Ignatius Piazza Grieves With Finland
Ignatius Piazza, having devoted himself to the training and empowering of American citizens in safe, effective gun use for nearly a decade and a half, finds the issue of school shootings and gun-related murder a particularly sore subject. To one who operates a shooting school as successful as Front Sight, a shooting school which delivers firearms training to more students annually than all other major shooting schools in the nation combined, to hear of someone betraying the implicit agreements one accepts when one owns a firearm is extremely upsetting.
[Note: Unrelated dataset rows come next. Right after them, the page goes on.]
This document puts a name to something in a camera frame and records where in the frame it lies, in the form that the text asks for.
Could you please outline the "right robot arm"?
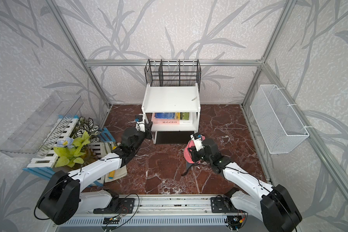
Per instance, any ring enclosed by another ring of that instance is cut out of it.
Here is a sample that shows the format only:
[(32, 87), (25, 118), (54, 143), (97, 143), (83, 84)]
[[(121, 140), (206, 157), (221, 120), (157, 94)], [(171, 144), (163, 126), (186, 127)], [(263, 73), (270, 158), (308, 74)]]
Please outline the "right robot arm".
[(184, 157), (188, 168), (206, 166), (236, 184), (239, 190), (229, 196), (230, 204), (258, 218), (268, 231), (297, 231), (302, 216), (288, 190), (280, 184), (273, 186), (263, 182), (246, 172), (229, 157), (222, 155), (213, 139), (199, 133), (191, 135), (184, 149)]

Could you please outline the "pink fluffy cloth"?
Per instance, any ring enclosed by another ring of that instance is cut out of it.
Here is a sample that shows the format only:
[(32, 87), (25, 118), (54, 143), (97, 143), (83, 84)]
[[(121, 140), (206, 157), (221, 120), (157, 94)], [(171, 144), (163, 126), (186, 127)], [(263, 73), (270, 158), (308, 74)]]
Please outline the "pink fluffy cloth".
[(187, 146), (184, 149), (184, 157), (188, 163), (191, 163), (191, 164), (200, 163), (202, 160), (204, 160), (205, 150), (203, 148), (200, 151), (196, 151), (194, 142), (192, 141), (192, 139), (190, 139), (190, 141), (188, 142)]

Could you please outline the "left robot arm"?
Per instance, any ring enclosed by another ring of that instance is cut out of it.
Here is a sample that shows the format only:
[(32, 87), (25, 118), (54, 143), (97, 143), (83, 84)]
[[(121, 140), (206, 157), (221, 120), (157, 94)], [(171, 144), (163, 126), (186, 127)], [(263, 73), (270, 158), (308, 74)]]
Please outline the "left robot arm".
[(113, 199), (111, 193), (106, 190), (86, 193), (84, 189), (106, 174), (126, 166), (136, 156), (143, 141), (152, 139), (152, 126), (152, 122), (137, 122), (136, 127), (124, 131), (120, 146), (105, 157), (69, 173), (56, 172), (35, 208), (57, 225), (67, 222), (76, 213), (107, 208)]

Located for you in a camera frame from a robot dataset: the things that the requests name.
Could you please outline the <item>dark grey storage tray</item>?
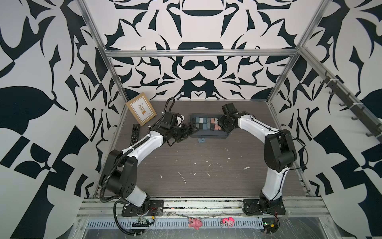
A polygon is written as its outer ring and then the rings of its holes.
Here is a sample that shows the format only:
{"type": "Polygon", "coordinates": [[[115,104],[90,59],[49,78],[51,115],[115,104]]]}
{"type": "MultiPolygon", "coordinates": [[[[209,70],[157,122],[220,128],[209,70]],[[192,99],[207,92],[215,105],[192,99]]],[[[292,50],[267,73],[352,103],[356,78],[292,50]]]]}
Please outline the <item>dark grey storage tray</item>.
{"type": "MultiPolygon", "coordinates": [[[[192,118],[220,118],[222,114],[191,114],[190,120],[192,122],[192,118]]],[[[192,134],[191,137],[194,138],[227,138],[229,136],[229,133],[224,132],[220,126],[218,126],[218,130],[200,130],[196,132],[195,134],[192,134]]]]}

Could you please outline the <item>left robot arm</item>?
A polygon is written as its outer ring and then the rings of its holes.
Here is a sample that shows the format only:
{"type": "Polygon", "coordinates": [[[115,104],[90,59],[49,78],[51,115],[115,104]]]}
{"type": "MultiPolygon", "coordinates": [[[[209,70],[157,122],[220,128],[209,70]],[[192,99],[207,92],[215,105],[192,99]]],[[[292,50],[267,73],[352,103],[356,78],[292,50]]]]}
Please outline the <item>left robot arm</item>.
{"type": "Polygon", "coordinates": [[[139,164],[154,150],[170,140],[179,143],[198,132],[193,123],[184,123],[179,113],[164,112],[149,128],[148,134],[134,145],[122,150],[112,150],[104,164],[99,179],[99,199],[102,203],[119,199],[136,207],[143,207],[148,195],[137,186],[139,164]]]}

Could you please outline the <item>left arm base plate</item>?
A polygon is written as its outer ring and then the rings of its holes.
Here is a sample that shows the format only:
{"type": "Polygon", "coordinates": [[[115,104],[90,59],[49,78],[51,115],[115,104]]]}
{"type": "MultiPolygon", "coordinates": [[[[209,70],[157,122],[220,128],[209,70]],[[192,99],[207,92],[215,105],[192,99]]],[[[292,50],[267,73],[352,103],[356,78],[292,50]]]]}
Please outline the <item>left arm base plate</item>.
{"type": "Polygon", "coordinates": [[[164,201],[147,199],[142,206],[138,207],[133,204],[125,205],[122,210],[123,217],[135,216],[155,216],[163,215],[164,201]]]}

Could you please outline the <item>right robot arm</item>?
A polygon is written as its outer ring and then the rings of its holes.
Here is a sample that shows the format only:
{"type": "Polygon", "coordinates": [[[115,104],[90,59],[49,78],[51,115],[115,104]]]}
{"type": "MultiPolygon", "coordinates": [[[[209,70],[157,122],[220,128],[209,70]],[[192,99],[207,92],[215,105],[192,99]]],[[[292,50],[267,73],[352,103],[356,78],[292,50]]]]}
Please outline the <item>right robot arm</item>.
{"type": "Polygon", "coordinates": [[[240,128],[255,136],[264,144],[264,161],[268,167],[265,185],[260,193],[260,207],[267,209],[282,200],[282,188],[287,173],[297,159],[290,132],[271,127],[252,114],[239,112],[233,103],[222,106],[223,116],[218,125],[227,133],[240,128]]]}

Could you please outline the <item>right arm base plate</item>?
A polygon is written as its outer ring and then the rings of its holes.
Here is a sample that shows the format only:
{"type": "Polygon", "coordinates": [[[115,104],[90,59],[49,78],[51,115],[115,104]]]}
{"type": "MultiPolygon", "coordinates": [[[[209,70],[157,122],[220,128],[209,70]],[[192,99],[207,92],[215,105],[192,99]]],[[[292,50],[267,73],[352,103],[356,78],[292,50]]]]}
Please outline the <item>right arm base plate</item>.
{"type": "Polygon", "coordinates": [[[266,198],[261,199],[244,199],[243,212],[247,216],[254,215],[270,215],[283,216],[286,209],[282,199],[269,201],[266,198]]]}

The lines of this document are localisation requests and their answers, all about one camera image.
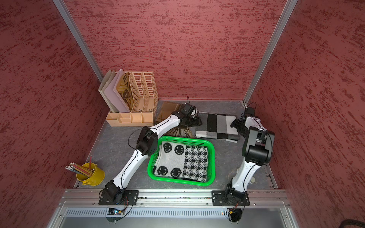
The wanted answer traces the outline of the brown plaid fringed scarf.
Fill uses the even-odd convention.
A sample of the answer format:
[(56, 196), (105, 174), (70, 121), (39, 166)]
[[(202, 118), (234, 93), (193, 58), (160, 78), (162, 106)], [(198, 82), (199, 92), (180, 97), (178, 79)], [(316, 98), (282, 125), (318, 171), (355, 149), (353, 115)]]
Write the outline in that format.
[[(175, 111), (180, 111), (183, 108), (184, 104), (164, 101), (161, 105), (157, 107), (157, 116), (155, 119), (155, 125), (161, 123), (165, 119), (169, 118), (171, 114)], [(178, 126), (169, 130), (164, 136), (172, 136), (172, 137), (182, 137), (182, 138), (195, 138), (190, 127), (187, 126)]]

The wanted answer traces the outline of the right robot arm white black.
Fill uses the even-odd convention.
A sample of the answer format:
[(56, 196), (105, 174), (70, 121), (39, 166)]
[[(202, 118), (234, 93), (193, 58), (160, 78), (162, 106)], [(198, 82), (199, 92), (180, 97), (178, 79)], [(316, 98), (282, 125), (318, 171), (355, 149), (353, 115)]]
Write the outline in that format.
[(260, 167), (270, 162), (273, 152), (274, 132), (267, 130), (255, 116), (246, 116), (244, 120), (243, 162), (225, 190), (225, 200), (229, 205), (247, 203), (252, 177)]

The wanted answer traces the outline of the grey black checked scarf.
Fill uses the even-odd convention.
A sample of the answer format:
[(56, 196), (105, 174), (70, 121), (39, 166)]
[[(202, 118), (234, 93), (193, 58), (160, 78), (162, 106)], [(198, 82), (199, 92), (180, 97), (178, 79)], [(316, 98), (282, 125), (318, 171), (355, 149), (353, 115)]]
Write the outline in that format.
[(196, 127), (196, 138), (226, 140), (233, 143), (237, 143), (240, 139), (237, 130), (231, 127), (231, 123), (236, 119), (235, 116), (206, 112), (200, 112), (198, 116), (202, 125)]

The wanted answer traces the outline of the smiley houndstooth scarf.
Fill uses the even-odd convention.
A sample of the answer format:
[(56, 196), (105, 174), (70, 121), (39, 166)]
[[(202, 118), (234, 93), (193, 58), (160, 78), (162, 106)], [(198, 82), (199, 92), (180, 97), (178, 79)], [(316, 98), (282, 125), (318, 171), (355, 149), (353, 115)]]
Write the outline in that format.
[(162, 142), (158, 158), (153, 167), (157, 177), (206, 182), (208, 169), (208, 148)]

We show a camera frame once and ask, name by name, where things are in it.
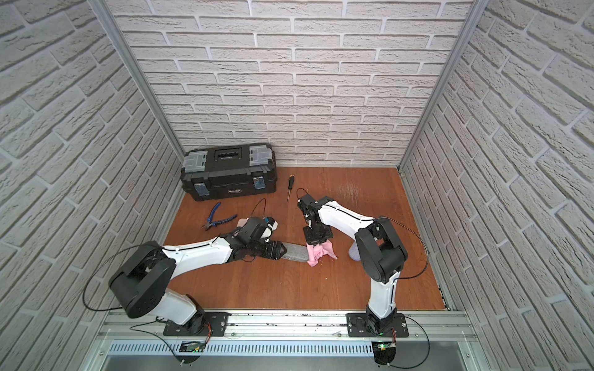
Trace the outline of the grey felt eyeglass case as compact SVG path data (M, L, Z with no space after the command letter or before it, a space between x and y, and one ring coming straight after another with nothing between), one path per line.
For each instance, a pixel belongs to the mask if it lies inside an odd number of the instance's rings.
M309 261L309 252L306 246L286 242L283 242L282 245L286 250L282 255L282 259L300 263L307 263Z

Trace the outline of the lavender eyeglass case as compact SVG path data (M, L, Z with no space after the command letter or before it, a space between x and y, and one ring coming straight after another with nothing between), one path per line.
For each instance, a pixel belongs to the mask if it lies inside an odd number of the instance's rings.
M349 257L353 261L360 261L361 260L361 258L360 258L360 252L359 252L359 249L358 249L358 246L357 246L356 243L353 243L351 245L351 247L348 250L348 254L349 254Z

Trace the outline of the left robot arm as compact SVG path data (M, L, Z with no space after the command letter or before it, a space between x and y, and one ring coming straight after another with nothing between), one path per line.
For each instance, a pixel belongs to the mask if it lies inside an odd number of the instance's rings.
M278 223L250 217L230 233L208 241L178 246L142 244L116 271L109 287L129 318L154 315L179 326L200 326L199 305L168 288L170 281L210 265L241 261L247 256L278 260L285 246L271 239Z

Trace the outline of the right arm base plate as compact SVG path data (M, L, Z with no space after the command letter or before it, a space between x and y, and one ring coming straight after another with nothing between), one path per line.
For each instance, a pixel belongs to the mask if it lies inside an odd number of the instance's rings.
M408 338L409 331L402 313L392 313L387 318L377 318L372 312L346 314L346 329L351 338L382 337Z

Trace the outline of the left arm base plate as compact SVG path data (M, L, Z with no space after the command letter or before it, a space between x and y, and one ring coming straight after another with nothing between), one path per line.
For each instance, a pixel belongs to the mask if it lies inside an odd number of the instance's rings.
M222 337L227 328L229 317L229 312L198 312L185 325L178 325L172 321L167 321L163 335L168 337L207 335Z

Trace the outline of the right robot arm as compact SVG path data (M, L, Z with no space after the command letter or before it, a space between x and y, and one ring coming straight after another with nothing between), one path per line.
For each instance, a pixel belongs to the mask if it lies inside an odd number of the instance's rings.
M408 252L391 221L363 216L331 198L315 200L309 194L299 199L298 208L306 221L303 231L310 266L317 265L325 255L335 258L330 241L333 230L354 241L359 261L371 279L366 307L368 327L376 334L384 332L396 317L395 289L408 260Z

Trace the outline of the pink microfiber cloth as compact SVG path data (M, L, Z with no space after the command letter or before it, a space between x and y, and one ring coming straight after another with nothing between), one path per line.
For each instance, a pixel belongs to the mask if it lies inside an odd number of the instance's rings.
M310 267L315 267L318 264L319 259L321 259L325 255L330 256L334 260L337 259L331 241L326 241L324 243L316 245L307 244L306 249L309 256L309 260L307 261L307 263Z

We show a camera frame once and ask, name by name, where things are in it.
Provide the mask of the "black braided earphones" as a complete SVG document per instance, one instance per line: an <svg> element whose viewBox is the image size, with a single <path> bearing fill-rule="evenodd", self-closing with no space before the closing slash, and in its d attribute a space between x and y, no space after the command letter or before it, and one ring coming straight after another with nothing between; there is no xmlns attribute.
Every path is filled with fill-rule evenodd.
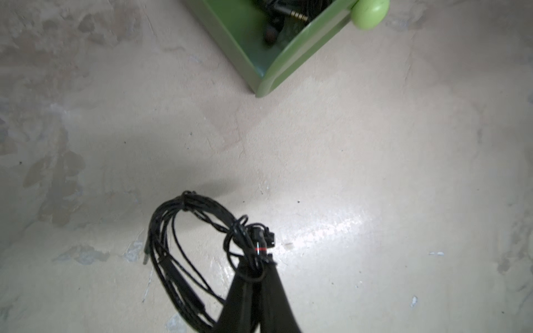
<svg viewBox="0 0 533 333"><path fill-rule="evenodd" d="M237 266L244 262L254 283L252 319L260 332L260 283L275 234L247 215L185 191L159 205L149 221L144 261L154 268L180 317L195 332L212 332L222 312Z"/></svg>

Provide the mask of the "green drawer cabinet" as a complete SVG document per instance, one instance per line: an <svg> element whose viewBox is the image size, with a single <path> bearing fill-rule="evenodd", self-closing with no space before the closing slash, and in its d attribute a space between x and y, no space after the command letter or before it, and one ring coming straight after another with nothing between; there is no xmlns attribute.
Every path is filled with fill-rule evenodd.
<svg viewBox="0 0 533 333"><path fill-rule="evenodd" d="M387 16L389 1L333 1L304 24L285 20L277 42L263 39L268 16L255 1L186 1L240 76L258 98L274 91L348 23L367 31Z"/></svg>

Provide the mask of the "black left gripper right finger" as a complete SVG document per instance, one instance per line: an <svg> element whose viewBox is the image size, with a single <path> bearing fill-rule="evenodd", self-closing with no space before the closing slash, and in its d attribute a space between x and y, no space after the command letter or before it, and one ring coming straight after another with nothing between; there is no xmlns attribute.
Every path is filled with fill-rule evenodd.
<svg viewBox="0 0 533 333"><path fill-rule="evenodd" d="M265 277L260 283L260 331L273 333L300 333L275 264L265 266Z"/></svg>

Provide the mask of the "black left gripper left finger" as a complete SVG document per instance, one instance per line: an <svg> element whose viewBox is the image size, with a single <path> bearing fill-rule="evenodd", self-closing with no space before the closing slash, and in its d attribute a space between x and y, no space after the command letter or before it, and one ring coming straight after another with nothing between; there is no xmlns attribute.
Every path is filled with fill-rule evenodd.
<svg viewBox="0 0 533 333"><path fill-rule="evenodd" d="M246 280L249 273L249 266L240 262L212 332L250 333L255 330L252 319L254 283Z"/></svg>

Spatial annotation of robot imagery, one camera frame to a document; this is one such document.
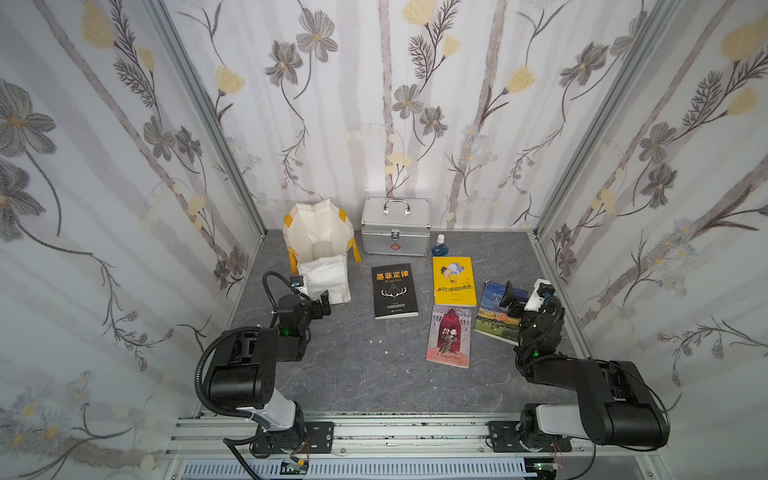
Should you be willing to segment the black cover book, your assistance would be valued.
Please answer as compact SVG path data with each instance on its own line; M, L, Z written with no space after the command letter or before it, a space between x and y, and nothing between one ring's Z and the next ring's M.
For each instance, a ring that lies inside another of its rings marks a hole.
M410 263L372 268L374 315L377 320L418 315L417 294Z

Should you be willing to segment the white canvas bag yellow handles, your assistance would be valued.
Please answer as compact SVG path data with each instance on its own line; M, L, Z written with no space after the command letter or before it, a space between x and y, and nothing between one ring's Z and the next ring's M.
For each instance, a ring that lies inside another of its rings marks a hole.
M328 294L332 305L351 301L348 252L361 261L354 229L346 211L329 200L295 204L285 215L282 234L291 271L303 281L303 291L318 300Z

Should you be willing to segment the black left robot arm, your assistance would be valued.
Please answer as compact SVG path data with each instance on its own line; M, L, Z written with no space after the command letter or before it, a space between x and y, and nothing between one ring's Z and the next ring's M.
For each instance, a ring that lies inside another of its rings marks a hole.
M316 300L301 294L277 302L276 324L224 332L204 350L194 373L200 403L218 415L257 423L270 447L297 450L309 439L298 403L276 388L279 363L303 359L310 324L331 314L329 293Z

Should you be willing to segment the blue landscape cover book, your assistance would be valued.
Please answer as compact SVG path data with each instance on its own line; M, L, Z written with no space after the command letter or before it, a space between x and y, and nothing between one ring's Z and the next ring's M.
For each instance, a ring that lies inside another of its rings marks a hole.
M508 344L518 345L520 318L508 318L499 307L505 285L486 282L476 316L475 331Z

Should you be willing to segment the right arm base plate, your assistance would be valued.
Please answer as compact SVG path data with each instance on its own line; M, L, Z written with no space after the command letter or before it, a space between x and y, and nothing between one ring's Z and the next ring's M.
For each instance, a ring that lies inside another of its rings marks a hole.
M525 431L519 421L490 421L487 423L487 443L494 453L568 453L572 445L568 438Z

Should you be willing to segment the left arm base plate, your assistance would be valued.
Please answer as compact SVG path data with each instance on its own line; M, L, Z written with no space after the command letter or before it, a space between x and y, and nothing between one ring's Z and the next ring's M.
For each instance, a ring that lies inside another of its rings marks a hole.
M310 421L289 430L260 433L250 444L249 451L256 458L277 453L330 454L334 430L333 422Z

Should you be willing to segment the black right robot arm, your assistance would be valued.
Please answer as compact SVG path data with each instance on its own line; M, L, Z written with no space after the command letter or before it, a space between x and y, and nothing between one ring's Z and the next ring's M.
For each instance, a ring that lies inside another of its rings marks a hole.
M557 351L565 308L554 286L539 280L531 295L508 282L500 307L519 320L515 368L526 381L573 391L570 405L527 404L516 439L541 450L558 439L653 451L668 442L671 425L663 402L628 361L576 358Z

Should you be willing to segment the yellow cover book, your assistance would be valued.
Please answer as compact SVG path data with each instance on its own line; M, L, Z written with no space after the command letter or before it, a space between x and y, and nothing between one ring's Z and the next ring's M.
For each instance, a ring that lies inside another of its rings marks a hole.
M437 305L475 307L475 288L470 257L439 256L432 259L434 301Z

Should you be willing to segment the pink red cover book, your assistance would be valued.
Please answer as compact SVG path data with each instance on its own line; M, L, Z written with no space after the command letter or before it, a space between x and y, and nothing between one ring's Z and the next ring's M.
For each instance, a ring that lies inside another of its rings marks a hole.
M430 319L426 360L468 369L472 320L469 308L435 305Z

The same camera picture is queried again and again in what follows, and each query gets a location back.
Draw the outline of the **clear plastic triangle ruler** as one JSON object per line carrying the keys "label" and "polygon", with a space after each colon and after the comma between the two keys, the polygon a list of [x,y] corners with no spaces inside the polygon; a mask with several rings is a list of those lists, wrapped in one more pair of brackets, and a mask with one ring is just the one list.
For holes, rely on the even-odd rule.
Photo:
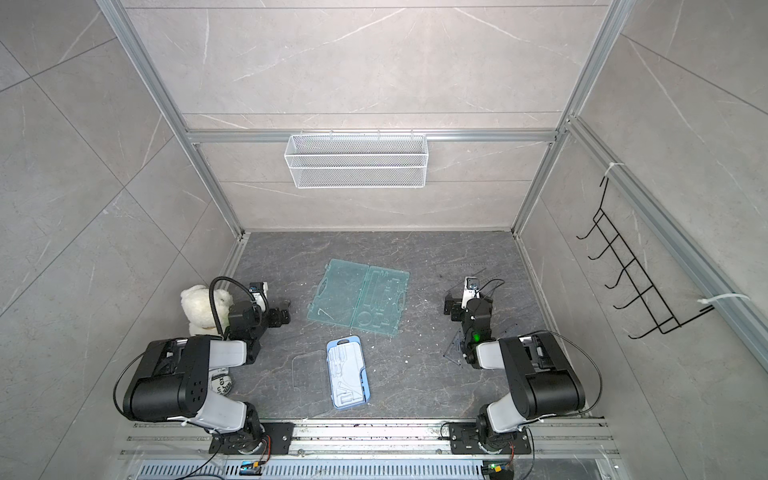
{"label": "clear plastic triangle ruler", "polygon": [[462,334],[462,331],[459,330],[456,332],[450,344],[448,345],[446,350],[443,352],[443,358],[452,362],[455,365],[461,366],[465,362],[464,353],[461,347],[462,341],[463,341],[463,334]]}

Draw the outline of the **green transparent ruler set case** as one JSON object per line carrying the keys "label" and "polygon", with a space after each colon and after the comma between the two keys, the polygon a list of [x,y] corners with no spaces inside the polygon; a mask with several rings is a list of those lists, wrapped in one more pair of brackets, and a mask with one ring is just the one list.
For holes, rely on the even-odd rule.
{"label": "green transparent ruler set case", "polygon": [[409,281],[406,271],[332,259],[308,306],[307,319],[394,336],[406,309]]}

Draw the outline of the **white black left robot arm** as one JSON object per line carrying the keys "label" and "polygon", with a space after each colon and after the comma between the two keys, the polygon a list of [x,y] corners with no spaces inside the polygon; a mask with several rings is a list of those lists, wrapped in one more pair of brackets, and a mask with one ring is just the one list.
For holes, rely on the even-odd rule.
{"label": "white black left robot arm", "polygon": [[212,380],[219,369],[253,364],[265,331],[290,322],[289,305],[284,301],[264,311],[256,303],[236,303],[230,312],[231,339],[194,336],[149,343],[136,358],[138,366],[116,409],[131,421],[197,426],[212,436],[210,454],[286,454],[295,425],[261,422],[254,405],[226,397]]}

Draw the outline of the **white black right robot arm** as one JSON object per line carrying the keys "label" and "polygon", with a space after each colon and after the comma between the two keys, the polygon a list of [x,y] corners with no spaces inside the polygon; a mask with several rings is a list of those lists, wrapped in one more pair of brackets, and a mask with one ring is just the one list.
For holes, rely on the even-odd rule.
{"label": "white black right robot arm", "polygon": [[461,324],[459,357],[475,369],[505,374],[508,393],[480,409],[469,434],[479,448],[497,452],[526,425],[582,413],[586,394],[553,332],[496,339],[492,312],[493,300],[478,290],[460,298],[448,294],[444,300],[443,313]]}

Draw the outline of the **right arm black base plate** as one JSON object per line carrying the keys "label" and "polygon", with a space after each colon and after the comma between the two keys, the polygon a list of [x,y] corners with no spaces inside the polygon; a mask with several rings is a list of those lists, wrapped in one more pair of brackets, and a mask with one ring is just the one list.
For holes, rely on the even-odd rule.
{"label": "right arm black base plate", "polygon": [[454,455],[530,454],[530,437],[522,431],[496,433],[490,427],[468,421],[445,422],[440,435]]}

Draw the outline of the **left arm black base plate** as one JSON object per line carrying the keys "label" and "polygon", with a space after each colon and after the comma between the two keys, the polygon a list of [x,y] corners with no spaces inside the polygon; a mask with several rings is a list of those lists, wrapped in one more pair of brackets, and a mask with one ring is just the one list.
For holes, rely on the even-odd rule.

And that is precisely what happens when one owns a firearm: he or she agrees that there are codes, practices and training regimens which are proper to the use and handling of that gun. Front Sight Firearms Training Institute is one such place where formal training in such mores is delivered. As the founder and director of Front Sight, Ignatius Piazza obviously expects that his students understand the key fundamentals to security and proper, responsible use, but he doesn't only extend his expectations to his students. Ignatius Piazza expects everyone who owns a firearm to understand what responsibilities come with that. It is clear, then, why any responsible, able gun user, and especially Ignatius Piazza, is particularly shocked at what the Finnish student did last week.
Front Sight Firearms Training Institute has been addressing the issue of school shootings for about as long as the problem has been making headlines in the U.S., about a decade. About ten years ago, Ignatius Piazza announced his proposed solution to the matter, and every time a school shooting has rocked the nation, he has spoken up again and louder, trying to get more and more citizens to understand the simplicity of getting our students and teachers protected.
What is Ignatius Piazza's solution? It is one that many very conservative and very liberal thinkers will find averse, but the more rational, centrist thinkers will understand and agree with: train and arm the teachers. And as many people who are versed in the situation know and often say, it worked for Israel. In the 1970's, Israel faced a problem of school shooting much like the one that is now facing America. Israeli lawmakers, in addressing the issue, had many different possibilities to consider, and after a large amount of research and study, decided that requiring all teachers and parent aides to be armed with a semi-automatic firearm would handle the problem.
It did. Since the implementation of that policy, the rate of school shootings in Israel plummeted, to a yearly average of almost zero. Ignatius Piazza and all of Front Sight Firearms Training Institute see this as the solution for America. Already Finnish lawmakers are looking for ways to handle the problem in Finland. Lucky for Finland, the lawmakers are intent upon not taking drastic actions to remove firearms from society - with luck they'll make the right decision and arm the teachers. Ignatius Piazza and Front Sight certainly hope for it, as do the common sense thinkers of the world.